The deaths of Richelieu in 1642 and Louis XIII in 1643, the accession of another child king, and the regency of the hated queen mother, Anne of Austria (actually a Habsburg from Spain, where the dynasty was called the house of Austria), all seemed to threaten a repetition of the crisis that had followed the death of Henry IV. The new crisis was dealt with by the new chief minister, Jules Mazarin (1602-1661), a Sicilian who had been picked and schooled by Richelieu himself and was exceptionally close to Anne.
Mazarin, too, was a cardinal (though not a priest, as Richelieu had been) and a supreme exponent of raison ditat. Mazarin also was careless about the finances of France, but, unlike Richelieu, he amassed an immense personal fortune during his career. He antagonized both branches of the French aristocracy: the nobles of the sword, descendants of feudal magnates, and the nobles of the robe (the reference is to the gowns worn by judges and other officials), descendants of commoners who had bought their way into government office.
The former resented being excluded from the regency by a foreigner; the latter, who had invested heavily in government securities, particularly disliked Mazarin’s casual way of borrowing money to meet war expenses and then neglecting to pay the interest on the loans.

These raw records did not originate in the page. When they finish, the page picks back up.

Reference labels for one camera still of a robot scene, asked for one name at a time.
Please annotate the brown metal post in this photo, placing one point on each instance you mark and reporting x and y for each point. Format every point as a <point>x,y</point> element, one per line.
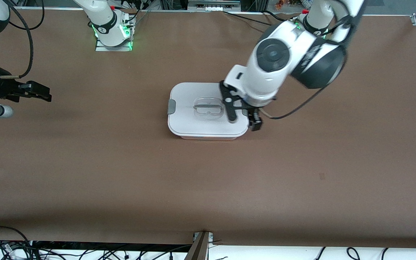
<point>198,249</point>

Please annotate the small orange figure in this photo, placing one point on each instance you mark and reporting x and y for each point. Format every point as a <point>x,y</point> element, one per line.
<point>279,4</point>

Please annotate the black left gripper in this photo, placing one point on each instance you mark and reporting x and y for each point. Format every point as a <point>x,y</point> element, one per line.
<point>254,111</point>

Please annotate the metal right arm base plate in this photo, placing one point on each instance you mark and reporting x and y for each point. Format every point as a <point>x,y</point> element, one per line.
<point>101,48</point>

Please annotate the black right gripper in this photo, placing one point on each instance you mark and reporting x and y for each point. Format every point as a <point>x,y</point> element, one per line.
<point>1,88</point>

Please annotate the translucent plastic storage box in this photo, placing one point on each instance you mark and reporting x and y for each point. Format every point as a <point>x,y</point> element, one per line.
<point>208,138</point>

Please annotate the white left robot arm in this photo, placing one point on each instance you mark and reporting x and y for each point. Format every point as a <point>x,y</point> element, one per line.
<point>276,54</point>

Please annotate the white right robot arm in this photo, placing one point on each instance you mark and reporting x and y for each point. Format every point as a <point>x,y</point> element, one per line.
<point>107,21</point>

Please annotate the white box lid grey latches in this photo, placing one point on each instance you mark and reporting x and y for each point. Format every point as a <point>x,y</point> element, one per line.
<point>186,122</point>

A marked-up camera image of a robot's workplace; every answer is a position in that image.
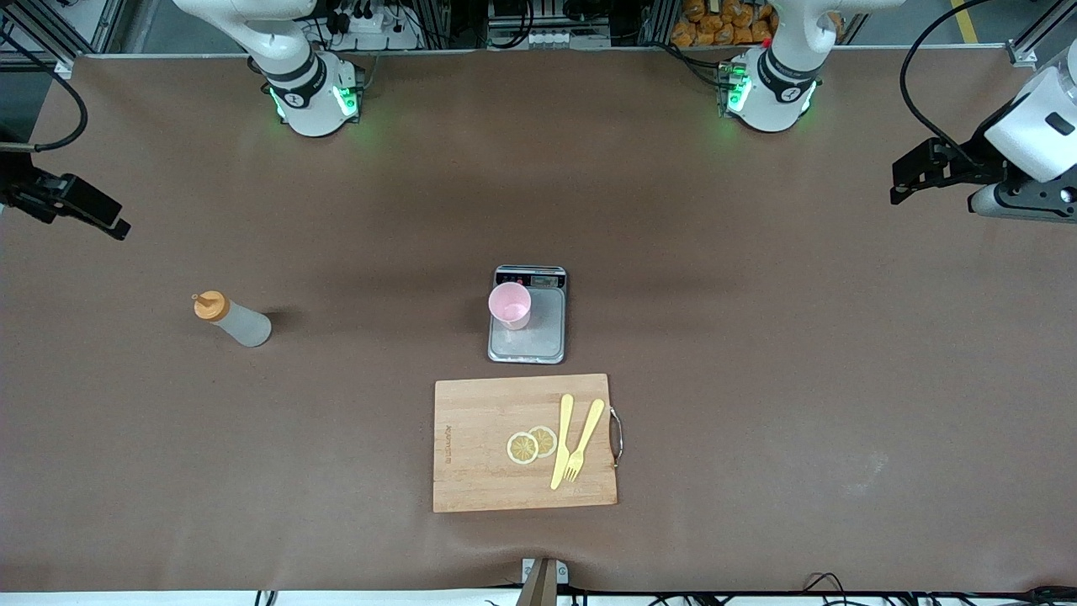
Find sauce bottle with orange cap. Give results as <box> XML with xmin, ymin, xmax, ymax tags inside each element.
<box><xmin>192</xmin><ymin>290</ymin><xmax>273</xmax><ymax>348</ymax></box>

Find pink plastic cup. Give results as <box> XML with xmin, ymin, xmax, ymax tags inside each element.
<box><xmin>489</xmin><ymin>282</ymin><xmax>533</xmax><ymax>331</ymax></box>

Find aluminium corner profile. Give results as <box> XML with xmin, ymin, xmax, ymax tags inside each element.
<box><xmin>1008</xmin><ymin>0</ymin><xmax>1077</xmax><ymax>65</ymax></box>

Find orange snack packets pile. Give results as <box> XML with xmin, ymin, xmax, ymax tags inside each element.
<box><xmin>671</xmin><ymin>0</ymin><xmax>779</xmax><ymax>47</ymax></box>

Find brown table cover mat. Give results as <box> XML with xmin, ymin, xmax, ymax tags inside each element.
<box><xmin>0</xmin><ymin>46</ymin><xmax>1077</xmax><ymax>594</ymax></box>

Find white power strip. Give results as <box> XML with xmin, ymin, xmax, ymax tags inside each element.
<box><xmin>324</xmin><ymin>8</ymin><xmax>422</xmax><ymax>50</ymax></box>

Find silver digital kitchen scale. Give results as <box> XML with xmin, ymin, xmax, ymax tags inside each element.
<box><xmin>487</xmin><ymin>265</ymin><xmax>569</xmax><ymax>365</ymax></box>

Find yellow plastic fork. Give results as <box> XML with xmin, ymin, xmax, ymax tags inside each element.
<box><xmin>563</xmin><ymin>398</ymin><xmax>606</xmax><ymax>482</ymax></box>

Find yellow plastic knife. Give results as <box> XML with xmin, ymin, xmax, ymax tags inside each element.
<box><xmin>550</xmin><ymin>393</ymin><xmax>576</xmax><ymax>491</ymax></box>

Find wooden cutting board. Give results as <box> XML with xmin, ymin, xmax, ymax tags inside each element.
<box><xmin>432</xmin><ymin>374</ymin><xmax>625</xmax><ymax>514</ymax></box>

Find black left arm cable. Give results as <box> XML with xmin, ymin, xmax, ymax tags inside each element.
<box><xmin>899</xmin><ymin>0</ymin><xmax>994</xmax><ymax>161</ymax></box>

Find aluminium frame profiles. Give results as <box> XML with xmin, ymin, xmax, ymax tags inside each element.
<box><xmin>0</xmin><ymin>0</ymin><xmax>127</xmax><ymax>68</ymax></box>

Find black floor cable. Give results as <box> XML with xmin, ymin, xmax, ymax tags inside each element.
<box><xmin>804</xmin><ymin>572</ymin><xmax>1077</xmax><ymax>606</ymax></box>

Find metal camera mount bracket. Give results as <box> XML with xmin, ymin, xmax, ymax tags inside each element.
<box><xmin>521</xmin><ymin>557</ymin><xmax>570</xmax><ymax>606</ymax></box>

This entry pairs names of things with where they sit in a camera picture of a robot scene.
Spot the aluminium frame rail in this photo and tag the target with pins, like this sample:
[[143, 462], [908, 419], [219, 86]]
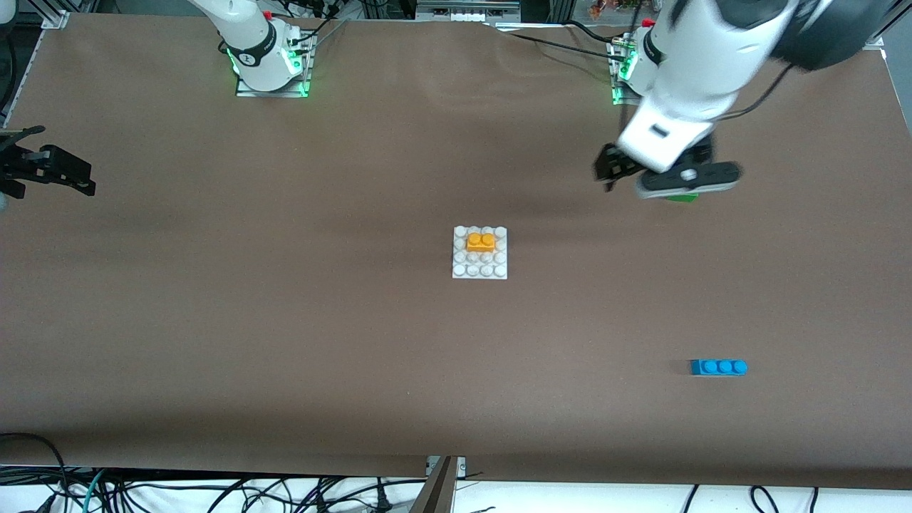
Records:
[[53, 19]]

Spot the metal bracket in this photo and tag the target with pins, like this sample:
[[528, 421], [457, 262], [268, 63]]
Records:
[[438, 491]]

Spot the white power strip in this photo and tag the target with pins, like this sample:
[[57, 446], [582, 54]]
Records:
[[463, 16]]

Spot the green two-stud block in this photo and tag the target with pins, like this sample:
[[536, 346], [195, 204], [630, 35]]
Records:
[[682, 199]]

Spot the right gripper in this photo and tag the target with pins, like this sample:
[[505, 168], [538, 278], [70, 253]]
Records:
[[30, 163]]

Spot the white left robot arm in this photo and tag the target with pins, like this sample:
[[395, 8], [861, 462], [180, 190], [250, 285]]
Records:
[[712, 57]]

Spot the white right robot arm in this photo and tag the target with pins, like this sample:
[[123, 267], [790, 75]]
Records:
[[249, 43]]

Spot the yellow two-stud block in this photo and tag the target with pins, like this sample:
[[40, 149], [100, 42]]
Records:
[[482, 244]]

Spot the white studded base plate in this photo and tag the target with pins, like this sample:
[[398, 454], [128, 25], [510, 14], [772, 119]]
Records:
[[470, 269]]

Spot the blue three-stud block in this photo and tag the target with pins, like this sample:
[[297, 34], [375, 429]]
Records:
[[716, 368]]

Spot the brown paper table cover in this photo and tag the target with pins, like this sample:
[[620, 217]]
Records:
[[427, 356]]

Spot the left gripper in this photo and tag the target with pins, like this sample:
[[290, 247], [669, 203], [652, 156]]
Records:
[[611, 163]]

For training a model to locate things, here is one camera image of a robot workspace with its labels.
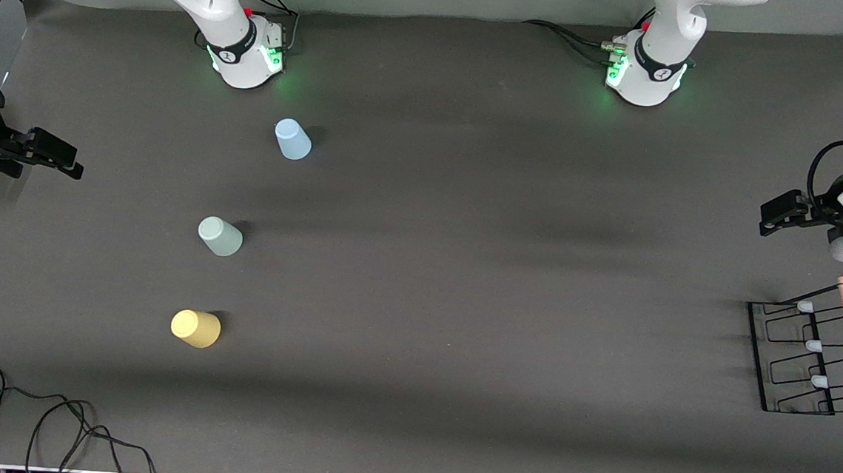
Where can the yellow plastic cup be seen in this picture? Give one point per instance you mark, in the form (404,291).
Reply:
(196,329)

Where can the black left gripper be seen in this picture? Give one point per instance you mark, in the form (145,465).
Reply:
(821,213)

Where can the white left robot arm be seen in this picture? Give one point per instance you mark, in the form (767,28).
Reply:
(664,60)

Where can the pale green plastic cup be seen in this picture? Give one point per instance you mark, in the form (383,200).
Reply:
(219,237)

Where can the dark grey table mat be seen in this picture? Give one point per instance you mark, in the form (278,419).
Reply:
(532,348)

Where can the light blue plastic cup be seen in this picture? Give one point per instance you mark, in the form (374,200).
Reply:
(292,142)

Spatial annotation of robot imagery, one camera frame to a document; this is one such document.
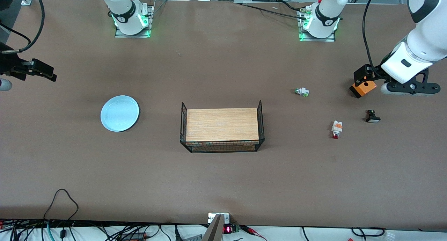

In 1648 discontent boiled over in the Fronde (named for the slingshot used by Parisian children to hurl pellets at the rich in their carriages), one of several mid- century uprisings in Europe. Some of the rioting involved the rural peasantry and the common people of Paris, impoverished by the economic depression accompanying the final campaigns of the Thirty Years’ War and deeply affected by the peak famine years of 1648-1651. But the Fronde was essentially a revolt of the nobles, led first by the judges of the Parlement of Paris, a stronghold of the nobles of the robe, and then, after the Peace of Westphalia, by aristocratic officers returned from the Thirty Years’ War. Various “princes of the blood” (relatives of the royal family) confusingly intervened with private armies.
Though Mazarin twice had to flee France and go into exile, and though the royal troops had to lay siege to Paris, and despite concessions Mazarin felt forced to make, the end result of what was in reality two revolts in one—of the Parlement and of the nobles—was to weaken both. The Fronde prepared the way for the personal rule of Louis XIV, with the mass of ordinary citizens in Paris supporting the queen and her son when they returned in triumph in October of 1652.
Essentially, the Fronde failed because it had no real roots in the countryside, not even in the rising middle classes of the provincial cities. Rather, it was essentially a struggle for power, pitting Mazarin and his new bureaucracy against the two privileged groups of nobles, each of which distrusted the other. All Mazarin had to do was to apply the old Roman maxim, “Divide and rule.”